[Entries taken from a collection]
►

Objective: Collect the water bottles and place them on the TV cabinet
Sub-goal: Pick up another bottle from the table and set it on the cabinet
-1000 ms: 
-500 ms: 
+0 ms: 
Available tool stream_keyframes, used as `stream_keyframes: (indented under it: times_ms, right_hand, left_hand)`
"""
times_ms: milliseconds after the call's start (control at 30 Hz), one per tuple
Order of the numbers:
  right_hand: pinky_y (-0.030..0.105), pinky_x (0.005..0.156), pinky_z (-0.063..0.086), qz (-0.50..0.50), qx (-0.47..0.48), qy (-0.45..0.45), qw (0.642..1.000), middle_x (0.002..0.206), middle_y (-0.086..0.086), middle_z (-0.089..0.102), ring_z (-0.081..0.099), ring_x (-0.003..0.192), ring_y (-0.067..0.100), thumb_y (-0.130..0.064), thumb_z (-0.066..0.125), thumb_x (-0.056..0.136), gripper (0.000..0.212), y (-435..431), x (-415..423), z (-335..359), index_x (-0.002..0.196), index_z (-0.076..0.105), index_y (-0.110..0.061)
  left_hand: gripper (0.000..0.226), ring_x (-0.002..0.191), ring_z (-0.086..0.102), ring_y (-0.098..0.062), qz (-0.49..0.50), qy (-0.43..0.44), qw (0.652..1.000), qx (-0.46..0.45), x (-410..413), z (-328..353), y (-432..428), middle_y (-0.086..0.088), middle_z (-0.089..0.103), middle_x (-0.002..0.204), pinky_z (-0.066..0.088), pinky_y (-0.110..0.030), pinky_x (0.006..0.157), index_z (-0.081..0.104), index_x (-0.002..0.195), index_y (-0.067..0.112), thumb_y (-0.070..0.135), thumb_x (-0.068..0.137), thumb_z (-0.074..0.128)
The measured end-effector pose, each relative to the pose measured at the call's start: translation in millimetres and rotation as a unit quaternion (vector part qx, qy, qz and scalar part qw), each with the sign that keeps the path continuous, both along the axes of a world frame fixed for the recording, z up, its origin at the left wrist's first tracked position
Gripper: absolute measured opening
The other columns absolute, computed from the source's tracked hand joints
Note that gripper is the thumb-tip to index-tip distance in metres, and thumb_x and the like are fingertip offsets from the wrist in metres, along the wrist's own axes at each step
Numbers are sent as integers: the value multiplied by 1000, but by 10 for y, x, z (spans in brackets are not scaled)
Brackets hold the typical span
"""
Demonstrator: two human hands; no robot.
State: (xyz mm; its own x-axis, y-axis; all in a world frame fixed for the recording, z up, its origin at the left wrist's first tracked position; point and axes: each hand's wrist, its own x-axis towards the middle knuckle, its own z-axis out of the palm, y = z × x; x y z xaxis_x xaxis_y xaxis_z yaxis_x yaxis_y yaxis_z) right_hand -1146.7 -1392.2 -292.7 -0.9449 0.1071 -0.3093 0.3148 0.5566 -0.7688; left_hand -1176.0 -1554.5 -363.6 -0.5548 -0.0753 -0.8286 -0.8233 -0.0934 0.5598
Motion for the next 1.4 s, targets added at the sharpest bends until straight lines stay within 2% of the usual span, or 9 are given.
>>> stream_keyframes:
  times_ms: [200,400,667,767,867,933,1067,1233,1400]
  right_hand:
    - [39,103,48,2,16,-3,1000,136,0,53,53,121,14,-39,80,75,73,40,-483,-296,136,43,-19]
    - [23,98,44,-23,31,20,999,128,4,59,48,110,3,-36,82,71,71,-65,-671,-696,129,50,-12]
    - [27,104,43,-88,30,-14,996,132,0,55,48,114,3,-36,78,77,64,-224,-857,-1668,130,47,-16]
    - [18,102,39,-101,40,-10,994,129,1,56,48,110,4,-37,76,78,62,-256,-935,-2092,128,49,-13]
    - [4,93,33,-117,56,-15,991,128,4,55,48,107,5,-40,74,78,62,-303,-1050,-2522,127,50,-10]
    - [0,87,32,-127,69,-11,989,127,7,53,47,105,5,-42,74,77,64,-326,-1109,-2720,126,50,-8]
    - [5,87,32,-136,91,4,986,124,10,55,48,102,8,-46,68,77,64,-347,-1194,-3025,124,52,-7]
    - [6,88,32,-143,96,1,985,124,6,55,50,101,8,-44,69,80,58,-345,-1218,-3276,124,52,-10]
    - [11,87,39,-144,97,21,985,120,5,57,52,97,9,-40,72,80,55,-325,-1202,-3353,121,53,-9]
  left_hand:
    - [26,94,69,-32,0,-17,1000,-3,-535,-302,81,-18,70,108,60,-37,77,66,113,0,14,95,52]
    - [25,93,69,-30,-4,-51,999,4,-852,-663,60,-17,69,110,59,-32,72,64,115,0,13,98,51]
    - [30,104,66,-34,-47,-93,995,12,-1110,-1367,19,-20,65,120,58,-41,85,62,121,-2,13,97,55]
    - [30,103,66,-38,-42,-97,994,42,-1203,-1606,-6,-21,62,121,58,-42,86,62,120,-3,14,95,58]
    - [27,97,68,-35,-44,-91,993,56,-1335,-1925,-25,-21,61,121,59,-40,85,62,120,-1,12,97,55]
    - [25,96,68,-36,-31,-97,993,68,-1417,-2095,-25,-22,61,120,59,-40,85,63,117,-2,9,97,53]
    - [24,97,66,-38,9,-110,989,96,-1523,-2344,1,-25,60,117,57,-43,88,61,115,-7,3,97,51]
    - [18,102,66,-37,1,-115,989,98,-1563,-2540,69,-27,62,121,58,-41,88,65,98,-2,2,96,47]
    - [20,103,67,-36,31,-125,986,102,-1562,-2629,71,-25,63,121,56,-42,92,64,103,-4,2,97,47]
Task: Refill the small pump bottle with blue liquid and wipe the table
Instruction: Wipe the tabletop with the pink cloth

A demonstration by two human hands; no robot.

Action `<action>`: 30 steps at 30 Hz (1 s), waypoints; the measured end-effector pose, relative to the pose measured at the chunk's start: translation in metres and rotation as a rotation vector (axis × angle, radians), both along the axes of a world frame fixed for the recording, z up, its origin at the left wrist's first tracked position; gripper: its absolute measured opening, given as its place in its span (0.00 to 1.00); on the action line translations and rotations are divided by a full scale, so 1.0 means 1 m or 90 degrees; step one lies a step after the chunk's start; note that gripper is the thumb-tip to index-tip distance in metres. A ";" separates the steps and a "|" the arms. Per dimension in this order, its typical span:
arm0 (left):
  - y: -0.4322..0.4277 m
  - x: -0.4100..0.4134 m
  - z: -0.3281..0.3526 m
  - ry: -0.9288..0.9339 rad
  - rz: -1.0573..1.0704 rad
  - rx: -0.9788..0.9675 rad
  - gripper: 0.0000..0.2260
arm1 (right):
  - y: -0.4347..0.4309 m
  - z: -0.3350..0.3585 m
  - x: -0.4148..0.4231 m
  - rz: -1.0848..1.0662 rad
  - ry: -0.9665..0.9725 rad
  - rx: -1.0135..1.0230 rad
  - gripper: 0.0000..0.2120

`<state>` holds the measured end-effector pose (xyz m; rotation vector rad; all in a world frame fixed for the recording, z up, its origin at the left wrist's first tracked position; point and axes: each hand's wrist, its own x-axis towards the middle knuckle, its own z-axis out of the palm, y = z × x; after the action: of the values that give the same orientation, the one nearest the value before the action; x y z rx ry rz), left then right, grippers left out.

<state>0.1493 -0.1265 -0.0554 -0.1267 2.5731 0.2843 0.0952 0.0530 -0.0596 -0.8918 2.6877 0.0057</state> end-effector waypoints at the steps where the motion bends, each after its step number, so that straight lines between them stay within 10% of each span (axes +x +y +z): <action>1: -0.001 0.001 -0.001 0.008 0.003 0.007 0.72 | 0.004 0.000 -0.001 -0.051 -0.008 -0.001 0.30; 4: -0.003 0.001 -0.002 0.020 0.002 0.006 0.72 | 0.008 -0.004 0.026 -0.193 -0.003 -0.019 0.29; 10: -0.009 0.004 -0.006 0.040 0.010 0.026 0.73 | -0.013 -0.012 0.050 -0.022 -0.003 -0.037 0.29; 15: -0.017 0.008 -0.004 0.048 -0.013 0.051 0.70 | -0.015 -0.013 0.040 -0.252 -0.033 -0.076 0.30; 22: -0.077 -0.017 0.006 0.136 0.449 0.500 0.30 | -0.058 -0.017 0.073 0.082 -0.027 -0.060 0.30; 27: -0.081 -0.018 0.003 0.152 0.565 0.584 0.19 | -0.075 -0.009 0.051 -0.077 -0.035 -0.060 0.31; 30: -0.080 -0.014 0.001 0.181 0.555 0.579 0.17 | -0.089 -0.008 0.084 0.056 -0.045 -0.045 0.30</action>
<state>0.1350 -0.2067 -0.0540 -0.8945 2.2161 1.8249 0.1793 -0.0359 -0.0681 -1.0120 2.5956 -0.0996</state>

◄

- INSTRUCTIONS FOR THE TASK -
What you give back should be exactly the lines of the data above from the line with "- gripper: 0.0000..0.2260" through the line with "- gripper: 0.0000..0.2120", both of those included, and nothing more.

- ANSWER FOR THIS EXERCISE -
  - gripper: 0.0000..0.2260
arm1 (right):
  - y: -0.4347..0.4309 m
  - z: -0.3350..0.3585 m
  - x: -0.4148..0.4231 m
  - rz: -1.0848..1.0662 rad
  - ry: -0.9665..0.9725 rad
  - rx: -1.0135..1.0230 rad
  - gripper: 0.0000..0.2120

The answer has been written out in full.